### INSTRUCTIONS TO FOLLOW
Please say how many lines below include the word "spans", with nothing beyond the number.
[[ RECORDS FOR THIS EXERCISE, beginning ]]
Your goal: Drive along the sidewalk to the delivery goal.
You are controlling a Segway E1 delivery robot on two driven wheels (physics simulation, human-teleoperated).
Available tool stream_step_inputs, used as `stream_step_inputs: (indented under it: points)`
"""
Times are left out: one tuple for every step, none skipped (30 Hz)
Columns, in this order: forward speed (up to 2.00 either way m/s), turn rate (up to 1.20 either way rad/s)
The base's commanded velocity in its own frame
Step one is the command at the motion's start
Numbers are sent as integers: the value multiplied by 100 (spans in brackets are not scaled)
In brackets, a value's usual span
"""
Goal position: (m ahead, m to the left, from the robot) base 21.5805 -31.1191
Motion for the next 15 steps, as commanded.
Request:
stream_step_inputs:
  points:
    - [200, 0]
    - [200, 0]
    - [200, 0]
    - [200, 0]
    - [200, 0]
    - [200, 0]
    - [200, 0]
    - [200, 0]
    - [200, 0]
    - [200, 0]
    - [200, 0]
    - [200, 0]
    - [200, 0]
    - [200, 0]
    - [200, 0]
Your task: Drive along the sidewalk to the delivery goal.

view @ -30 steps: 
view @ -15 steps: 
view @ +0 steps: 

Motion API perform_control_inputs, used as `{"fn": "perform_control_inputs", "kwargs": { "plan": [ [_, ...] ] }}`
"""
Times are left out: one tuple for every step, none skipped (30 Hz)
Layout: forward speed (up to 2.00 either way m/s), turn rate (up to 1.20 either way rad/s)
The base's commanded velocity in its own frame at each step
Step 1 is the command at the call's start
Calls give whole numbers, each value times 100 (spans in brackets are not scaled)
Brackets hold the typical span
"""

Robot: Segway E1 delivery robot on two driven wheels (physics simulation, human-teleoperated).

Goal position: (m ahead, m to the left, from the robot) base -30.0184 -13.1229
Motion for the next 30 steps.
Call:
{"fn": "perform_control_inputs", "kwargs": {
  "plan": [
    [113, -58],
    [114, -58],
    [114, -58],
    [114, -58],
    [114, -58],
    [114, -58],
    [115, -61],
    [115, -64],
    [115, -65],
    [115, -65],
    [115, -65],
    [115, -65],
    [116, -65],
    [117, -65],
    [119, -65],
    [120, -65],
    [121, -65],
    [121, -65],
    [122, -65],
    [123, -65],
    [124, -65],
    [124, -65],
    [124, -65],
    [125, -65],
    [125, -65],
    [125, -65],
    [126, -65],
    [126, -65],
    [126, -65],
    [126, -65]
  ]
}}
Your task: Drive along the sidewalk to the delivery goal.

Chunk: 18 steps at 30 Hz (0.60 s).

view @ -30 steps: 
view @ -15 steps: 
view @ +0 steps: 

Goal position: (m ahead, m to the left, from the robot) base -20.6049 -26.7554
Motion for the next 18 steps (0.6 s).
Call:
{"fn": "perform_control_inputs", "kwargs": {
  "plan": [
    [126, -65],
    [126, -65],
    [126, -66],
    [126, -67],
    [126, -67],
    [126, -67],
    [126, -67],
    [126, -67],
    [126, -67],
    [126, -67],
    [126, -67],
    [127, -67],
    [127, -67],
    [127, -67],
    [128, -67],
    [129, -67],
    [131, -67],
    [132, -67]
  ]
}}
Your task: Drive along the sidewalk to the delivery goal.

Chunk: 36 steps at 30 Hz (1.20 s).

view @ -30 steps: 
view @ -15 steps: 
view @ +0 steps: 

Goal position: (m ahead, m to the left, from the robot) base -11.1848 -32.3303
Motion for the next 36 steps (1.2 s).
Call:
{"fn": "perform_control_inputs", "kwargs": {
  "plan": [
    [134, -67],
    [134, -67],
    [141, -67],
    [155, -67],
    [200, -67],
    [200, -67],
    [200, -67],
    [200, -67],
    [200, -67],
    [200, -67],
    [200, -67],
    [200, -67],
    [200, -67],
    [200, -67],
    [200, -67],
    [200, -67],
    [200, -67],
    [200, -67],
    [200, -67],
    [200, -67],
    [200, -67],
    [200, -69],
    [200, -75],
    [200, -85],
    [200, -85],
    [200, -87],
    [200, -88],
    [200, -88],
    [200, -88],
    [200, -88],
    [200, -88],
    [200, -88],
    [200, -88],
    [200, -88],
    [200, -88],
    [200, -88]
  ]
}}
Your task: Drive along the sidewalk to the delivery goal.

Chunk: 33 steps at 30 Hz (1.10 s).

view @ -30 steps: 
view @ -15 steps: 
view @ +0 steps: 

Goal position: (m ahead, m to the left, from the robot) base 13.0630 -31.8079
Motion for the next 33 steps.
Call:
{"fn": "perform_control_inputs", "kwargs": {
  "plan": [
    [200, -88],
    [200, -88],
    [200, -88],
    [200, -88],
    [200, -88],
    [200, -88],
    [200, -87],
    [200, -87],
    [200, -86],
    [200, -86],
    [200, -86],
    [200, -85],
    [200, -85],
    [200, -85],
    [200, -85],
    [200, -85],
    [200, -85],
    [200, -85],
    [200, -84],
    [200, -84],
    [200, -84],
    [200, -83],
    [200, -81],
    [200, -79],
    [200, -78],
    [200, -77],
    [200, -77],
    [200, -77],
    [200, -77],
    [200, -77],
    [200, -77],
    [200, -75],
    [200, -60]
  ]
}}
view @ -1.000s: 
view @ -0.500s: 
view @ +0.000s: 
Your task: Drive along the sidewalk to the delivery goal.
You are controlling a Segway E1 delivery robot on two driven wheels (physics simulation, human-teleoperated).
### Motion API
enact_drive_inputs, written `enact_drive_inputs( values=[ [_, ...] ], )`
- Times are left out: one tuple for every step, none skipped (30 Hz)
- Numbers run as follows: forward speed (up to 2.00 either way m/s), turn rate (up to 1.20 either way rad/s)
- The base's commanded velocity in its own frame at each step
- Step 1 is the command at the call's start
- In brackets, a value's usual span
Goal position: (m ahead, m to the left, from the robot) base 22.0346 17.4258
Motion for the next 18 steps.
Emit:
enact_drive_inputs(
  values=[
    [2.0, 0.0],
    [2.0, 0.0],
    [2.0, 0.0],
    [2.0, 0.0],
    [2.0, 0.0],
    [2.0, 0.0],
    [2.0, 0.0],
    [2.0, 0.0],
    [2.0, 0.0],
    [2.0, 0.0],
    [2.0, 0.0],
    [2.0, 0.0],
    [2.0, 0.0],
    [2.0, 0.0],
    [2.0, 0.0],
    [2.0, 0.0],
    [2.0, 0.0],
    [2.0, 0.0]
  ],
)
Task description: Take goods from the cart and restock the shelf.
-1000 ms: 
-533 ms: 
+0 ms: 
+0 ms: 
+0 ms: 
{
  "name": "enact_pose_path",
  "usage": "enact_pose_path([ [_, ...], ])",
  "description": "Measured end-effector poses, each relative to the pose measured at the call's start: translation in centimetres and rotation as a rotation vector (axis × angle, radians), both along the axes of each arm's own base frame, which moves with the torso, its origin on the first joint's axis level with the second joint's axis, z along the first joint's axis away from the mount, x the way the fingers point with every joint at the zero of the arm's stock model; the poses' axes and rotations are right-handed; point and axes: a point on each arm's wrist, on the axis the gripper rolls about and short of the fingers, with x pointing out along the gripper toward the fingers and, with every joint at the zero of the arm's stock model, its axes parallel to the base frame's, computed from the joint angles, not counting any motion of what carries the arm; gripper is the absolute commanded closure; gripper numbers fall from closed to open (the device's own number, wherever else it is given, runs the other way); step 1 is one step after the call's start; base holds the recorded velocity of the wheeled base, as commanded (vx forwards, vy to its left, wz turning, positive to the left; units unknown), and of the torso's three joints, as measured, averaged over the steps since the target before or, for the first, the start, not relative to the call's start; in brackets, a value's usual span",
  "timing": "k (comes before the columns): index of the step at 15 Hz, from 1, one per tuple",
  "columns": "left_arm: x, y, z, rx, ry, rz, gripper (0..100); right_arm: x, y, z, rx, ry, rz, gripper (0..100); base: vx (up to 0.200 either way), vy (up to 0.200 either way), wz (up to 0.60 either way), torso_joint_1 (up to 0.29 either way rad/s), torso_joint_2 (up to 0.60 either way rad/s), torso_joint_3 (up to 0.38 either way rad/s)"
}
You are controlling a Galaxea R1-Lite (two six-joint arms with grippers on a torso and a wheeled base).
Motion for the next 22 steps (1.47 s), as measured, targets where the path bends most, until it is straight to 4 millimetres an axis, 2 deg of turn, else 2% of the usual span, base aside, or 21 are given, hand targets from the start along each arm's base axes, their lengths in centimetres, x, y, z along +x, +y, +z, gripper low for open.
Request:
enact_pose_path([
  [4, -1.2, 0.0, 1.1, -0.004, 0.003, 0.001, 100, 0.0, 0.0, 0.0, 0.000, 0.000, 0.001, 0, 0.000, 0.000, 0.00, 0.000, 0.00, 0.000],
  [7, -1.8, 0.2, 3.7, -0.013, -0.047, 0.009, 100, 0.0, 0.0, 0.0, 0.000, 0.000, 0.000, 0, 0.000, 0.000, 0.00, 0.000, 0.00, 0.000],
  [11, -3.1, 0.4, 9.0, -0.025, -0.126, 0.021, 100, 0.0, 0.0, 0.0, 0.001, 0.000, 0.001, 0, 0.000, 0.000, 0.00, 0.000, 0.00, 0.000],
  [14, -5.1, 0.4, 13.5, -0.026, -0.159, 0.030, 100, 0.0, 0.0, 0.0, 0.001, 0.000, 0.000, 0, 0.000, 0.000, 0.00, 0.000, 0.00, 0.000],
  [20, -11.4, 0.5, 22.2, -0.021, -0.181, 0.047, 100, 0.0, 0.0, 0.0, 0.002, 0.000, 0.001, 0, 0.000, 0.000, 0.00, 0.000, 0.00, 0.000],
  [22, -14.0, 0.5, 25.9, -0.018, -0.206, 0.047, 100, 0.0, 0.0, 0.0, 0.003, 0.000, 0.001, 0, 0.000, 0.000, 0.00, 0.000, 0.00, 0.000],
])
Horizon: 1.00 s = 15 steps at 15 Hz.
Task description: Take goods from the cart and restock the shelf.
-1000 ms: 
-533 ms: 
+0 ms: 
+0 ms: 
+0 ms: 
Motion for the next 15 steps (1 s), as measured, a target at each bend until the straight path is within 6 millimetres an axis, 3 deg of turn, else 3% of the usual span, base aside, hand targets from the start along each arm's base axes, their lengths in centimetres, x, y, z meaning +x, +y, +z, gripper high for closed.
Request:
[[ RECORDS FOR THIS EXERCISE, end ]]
### WRITTEN SOLUTION
2